WORK TASK — After reading the data below, copy out every line that contains the word "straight".

DATA TO EXAMINE —
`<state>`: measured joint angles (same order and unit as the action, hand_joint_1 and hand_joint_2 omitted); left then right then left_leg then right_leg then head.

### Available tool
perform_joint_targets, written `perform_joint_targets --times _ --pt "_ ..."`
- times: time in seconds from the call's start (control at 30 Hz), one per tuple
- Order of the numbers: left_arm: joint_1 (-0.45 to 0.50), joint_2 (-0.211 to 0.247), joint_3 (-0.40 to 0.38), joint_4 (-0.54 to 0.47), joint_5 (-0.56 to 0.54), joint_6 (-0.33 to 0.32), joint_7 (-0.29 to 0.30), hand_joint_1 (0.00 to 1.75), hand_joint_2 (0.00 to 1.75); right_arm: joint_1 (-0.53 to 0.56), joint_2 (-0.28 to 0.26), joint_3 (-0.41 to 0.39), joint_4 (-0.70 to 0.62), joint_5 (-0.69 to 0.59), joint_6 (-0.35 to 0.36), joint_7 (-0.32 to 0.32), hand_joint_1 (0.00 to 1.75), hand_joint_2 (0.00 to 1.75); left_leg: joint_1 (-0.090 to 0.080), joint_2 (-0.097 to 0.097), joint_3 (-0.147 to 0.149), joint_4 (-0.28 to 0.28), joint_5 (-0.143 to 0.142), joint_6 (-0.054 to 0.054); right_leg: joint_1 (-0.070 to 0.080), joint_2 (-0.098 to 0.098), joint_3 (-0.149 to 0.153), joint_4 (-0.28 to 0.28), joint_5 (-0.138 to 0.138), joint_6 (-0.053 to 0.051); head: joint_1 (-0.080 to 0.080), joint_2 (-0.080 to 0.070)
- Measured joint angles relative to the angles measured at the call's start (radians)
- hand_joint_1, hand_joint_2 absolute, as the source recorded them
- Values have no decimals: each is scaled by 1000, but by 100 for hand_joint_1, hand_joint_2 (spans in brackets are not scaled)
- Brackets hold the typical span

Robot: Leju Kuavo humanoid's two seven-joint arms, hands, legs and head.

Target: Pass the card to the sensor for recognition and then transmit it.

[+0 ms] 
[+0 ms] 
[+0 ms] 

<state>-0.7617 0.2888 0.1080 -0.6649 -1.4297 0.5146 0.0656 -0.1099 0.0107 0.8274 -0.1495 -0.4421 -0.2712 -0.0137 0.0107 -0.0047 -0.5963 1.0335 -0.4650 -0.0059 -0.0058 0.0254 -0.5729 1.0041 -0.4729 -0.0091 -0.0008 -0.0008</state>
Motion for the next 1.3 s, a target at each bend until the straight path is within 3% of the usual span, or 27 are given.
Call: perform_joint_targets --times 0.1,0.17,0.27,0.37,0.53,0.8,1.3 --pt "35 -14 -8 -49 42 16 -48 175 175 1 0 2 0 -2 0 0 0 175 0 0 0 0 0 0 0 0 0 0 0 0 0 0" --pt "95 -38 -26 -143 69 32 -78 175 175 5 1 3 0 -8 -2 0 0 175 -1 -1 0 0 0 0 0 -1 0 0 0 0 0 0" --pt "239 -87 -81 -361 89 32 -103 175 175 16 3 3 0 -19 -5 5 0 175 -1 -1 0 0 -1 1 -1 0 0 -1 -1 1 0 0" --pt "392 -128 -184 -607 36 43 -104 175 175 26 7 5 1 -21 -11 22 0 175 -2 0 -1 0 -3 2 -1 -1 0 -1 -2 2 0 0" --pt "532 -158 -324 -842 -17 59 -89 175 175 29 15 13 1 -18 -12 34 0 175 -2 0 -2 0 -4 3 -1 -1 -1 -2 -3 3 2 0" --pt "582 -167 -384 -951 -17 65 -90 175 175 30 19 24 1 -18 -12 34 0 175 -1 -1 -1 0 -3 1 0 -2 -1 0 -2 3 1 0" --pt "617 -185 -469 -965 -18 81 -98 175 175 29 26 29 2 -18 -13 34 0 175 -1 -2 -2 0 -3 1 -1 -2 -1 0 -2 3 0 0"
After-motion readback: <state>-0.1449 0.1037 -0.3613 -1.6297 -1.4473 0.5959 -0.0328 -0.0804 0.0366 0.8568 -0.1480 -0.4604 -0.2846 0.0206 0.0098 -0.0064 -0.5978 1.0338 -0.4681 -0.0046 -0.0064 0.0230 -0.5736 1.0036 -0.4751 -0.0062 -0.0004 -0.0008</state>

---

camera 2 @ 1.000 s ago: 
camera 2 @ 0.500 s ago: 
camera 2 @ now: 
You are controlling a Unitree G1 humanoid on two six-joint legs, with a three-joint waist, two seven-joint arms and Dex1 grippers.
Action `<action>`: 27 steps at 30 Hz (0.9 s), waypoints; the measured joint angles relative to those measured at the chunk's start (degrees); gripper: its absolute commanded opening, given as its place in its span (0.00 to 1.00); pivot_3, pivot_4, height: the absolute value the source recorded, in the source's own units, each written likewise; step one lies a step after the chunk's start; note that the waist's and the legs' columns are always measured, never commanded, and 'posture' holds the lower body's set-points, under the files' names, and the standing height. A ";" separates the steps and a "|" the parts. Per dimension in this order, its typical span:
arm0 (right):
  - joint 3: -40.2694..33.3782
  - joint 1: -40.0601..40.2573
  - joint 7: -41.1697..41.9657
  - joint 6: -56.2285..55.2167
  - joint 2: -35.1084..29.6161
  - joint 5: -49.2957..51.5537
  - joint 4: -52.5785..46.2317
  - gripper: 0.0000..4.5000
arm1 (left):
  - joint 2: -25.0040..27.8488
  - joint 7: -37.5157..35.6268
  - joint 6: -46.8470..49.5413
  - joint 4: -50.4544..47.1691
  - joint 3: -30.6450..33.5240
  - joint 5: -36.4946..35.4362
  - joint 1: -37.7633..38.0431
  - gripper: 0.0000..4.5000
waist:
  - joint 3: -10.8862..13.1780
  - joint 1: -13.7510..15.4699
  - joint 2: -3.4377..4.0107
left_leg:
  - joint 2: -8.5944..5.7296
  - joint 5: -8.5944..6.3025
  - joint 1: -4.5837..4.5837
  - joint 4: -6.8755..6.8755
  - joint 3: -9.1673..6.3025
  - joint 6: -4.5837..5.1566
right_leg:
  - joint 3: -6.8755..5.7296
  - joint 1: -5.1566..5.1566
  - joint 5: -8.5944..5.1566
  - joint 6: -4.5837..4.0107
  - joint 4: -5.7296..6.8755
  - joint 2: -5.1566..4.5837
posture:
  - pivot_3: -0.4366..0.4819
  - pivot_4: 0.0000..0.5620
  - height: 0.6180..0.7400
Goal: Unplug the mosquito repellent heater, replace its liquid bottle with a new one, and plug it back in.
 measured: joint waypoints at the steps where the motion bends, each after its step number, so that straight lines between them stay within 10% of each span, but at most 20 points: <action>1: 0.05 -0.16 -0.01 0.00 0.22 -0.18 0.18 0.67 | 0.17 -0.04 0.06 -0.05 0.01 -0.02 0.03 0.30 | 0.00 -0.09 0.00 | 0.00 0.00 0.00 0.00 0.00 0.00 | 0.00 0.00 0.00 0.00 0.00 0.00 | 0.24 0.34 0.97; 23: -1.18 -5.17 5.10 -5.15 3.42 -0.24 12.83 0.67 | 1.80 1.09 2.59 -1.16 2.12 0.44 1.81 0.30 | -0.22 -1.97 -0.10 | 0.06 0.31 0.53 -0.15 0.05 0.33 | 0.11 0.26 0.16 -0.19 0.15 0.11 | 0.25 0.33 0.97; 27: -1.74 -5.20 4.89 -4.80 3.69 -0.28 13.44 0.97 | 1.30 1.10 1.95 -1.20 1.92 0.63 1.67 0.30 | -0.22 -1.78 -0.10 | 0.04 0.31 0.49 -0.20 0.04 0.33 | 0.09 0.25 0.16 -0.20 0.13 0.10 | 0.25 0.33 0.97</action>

THE ANSWER —
Motion for the next 1.3 s, a target at each bend until the straight path is within 3% of the usual span, or 27 are given.
 measured: joint waypoints at the steps where the motion bends, each after its step number, so that straight lines between them stay within 10% of each span, but at most 20 points: <action>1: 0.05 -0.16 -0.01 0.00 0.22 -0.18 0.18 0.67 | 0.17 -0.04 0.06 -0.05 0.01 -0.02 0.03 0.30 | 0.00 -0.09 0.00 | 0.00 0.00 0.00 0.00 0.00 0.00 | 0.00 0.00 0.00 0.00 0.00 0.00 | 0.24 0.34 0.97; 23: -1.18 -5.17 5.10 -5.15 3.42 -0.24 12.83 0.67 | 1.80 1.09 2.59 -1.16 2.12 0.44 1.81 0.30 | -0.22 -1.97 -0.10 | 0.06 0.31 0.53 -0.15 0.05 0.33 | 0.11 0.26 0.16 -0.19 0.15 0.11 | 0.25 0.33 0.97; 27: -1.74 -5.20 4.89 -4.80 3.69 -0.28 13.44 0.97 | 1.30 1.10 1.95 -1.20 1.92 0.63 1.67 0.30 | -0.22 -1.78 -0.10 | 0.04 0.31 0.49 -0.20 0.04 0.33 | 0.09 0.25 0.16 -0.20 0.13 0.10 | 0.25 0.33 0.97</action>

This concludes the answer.